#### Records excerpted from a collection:
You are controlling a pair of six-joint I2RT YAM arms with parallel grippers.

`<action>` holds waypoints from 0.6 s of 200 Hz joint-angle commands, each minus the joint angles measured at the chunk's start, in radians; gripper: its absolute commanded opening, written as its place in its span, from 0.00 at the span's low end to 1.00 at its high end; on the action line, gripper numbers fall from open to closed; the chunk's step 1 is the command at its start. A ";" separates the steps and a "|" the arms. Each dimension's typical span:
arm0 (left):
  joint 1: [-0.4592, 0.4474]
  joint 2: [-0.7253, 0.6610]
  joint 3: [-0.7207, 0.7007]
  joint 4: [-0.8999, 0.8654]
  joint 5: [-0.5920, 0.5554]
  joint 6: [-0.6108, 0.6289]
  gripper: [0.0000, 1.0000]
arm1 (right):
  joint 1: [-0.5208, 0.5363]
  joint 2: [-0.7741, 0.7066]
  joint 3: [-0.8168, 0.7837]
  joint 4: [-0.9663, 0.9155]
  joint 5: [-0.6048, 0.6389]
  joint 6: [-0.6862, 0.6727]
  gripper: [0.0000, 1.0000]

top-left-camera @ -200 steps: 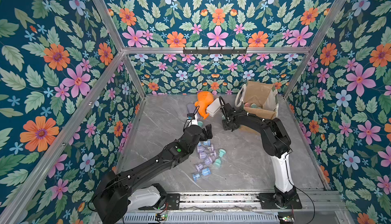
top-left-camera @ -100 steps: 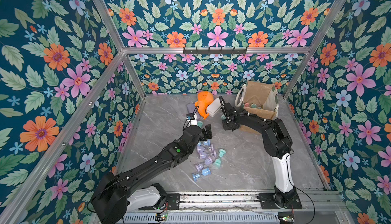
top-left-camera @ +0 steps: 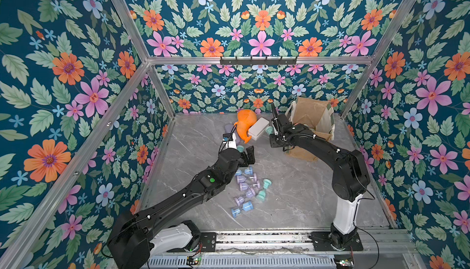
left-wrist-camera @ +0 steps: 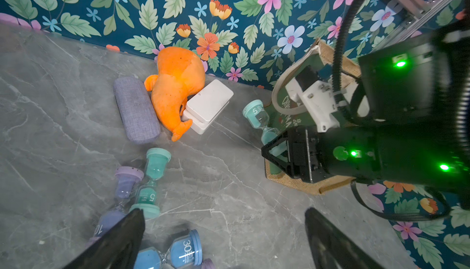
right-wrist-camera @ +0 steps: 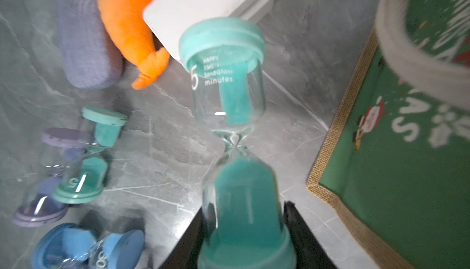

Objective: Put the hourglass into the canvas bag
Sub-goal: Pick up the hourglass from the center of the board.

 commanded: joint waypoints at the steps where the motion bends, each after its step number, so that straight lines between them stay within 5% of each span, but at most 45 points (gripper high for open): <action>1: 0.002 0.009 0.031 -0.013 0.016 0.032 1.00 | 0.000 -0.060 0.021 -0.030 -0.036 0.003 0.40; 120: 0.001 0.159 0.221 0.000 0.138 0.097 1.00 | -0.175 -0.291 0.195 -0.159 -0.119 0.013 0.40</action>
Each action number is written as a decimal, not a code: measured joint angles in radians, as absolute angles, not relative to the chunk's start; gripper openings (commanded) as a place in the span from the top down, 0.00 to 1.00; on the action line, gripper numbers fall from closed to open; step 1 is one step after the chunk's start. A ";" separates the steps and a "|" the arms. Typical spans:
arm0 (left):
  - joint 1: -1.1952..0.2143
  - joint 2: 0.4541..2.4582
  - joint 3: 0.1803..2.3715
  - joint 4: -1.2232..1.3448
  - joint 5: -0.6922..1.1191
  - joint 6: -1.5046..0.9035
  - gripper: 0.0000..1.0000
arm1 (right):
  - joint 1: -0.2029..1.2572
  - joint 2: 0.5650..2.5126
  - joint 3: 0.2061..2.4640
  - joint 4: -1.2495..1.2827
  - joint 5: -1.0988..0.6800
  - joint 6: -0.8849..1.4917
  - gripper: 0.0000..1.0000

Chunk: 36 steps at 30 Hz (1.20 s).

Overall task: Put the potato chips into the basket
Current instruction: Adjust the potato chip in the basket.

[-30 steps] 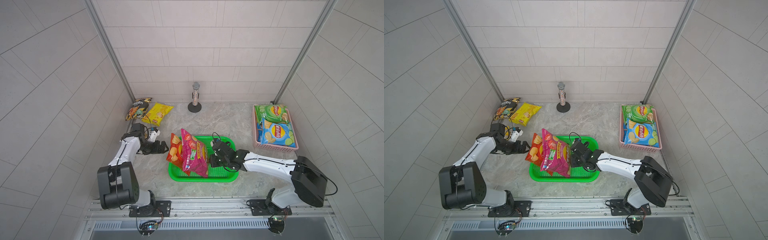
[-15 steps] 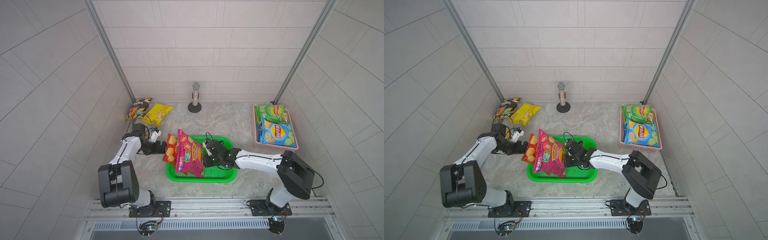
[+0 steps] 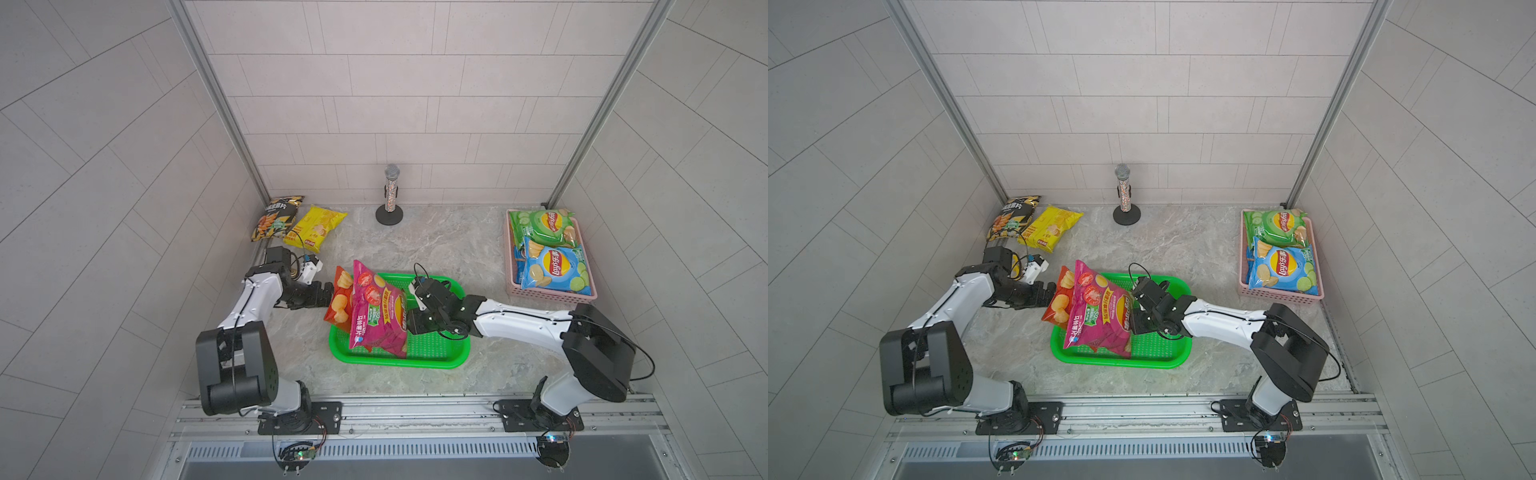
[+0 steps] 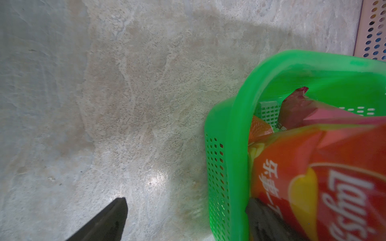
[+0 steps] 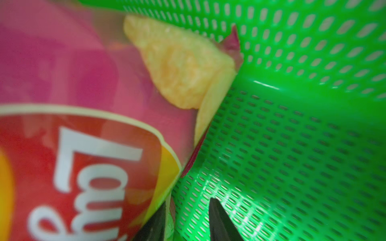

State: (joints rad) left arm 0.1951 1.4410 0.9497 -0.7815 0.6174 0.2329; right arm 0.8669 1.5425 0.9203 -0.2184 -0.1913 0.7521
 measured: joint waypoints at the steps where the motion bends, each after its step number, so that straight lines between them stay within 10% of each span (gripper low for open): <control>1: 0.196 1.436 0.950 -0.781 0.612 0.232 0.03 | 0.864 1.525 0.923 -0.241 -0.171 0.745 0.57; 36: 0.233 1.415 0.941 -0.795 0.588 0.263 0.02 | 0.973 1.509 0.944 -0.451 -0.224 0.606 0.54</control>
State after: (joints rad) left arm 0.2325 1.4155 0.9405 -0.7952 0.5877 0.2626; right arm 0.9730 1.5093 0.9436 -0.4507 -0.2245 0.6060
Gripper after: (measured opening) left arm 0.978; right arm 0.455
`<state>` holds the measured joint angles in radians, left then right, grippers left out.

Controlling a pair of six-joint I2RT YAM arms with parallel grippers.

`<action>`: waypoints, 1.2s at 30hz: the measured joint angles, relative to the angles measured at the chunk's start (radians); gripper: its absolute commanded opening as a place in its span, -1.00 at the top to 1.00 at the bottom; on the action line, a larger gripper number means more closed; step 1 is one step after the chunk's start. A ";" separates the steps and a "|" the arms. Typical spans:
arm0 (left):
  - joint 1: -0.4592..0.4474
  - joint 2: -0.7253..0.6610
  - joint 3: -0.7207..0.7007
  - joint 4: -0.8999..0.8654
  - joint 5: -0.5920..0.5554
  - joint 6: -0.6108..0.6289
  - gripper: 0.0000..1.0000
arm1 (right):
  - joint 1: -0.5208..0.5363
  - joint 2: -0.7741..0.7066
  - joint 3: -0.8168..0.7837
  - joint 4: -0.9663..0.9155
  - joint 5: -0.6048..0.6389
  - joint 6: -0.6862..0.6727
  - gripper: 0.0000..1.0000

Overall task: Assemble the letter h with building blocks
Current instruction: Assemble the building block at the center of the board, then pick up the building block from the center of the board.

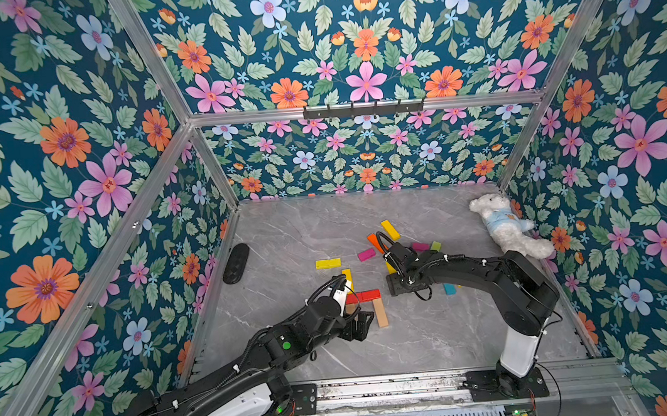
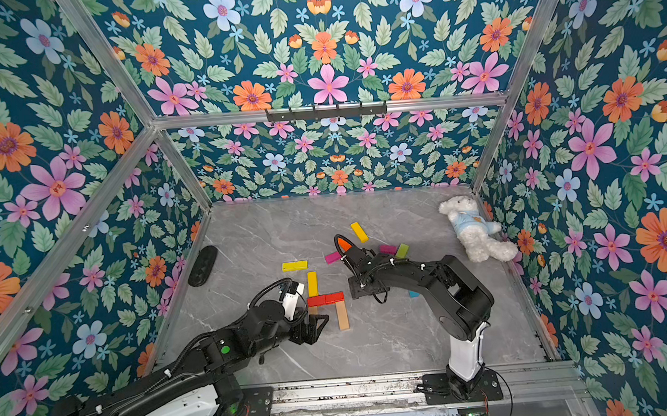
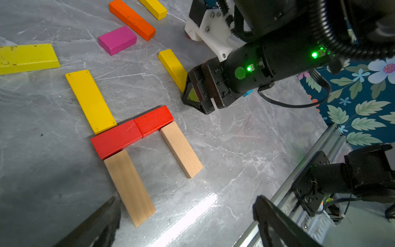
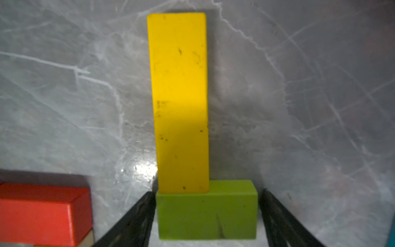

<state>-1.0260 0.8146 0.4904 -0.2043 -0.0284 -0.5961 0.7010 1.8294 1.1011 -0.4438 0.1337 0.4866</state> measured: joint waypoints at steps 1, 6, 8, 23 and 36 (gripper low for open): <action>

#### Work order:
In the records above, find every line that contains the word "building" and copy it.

#### Exercise output:
Overall task: Assemble the letter h with building blocks
Current instruction: Assemble the building block at the center of the board, then pick up the building block from the center of the board.

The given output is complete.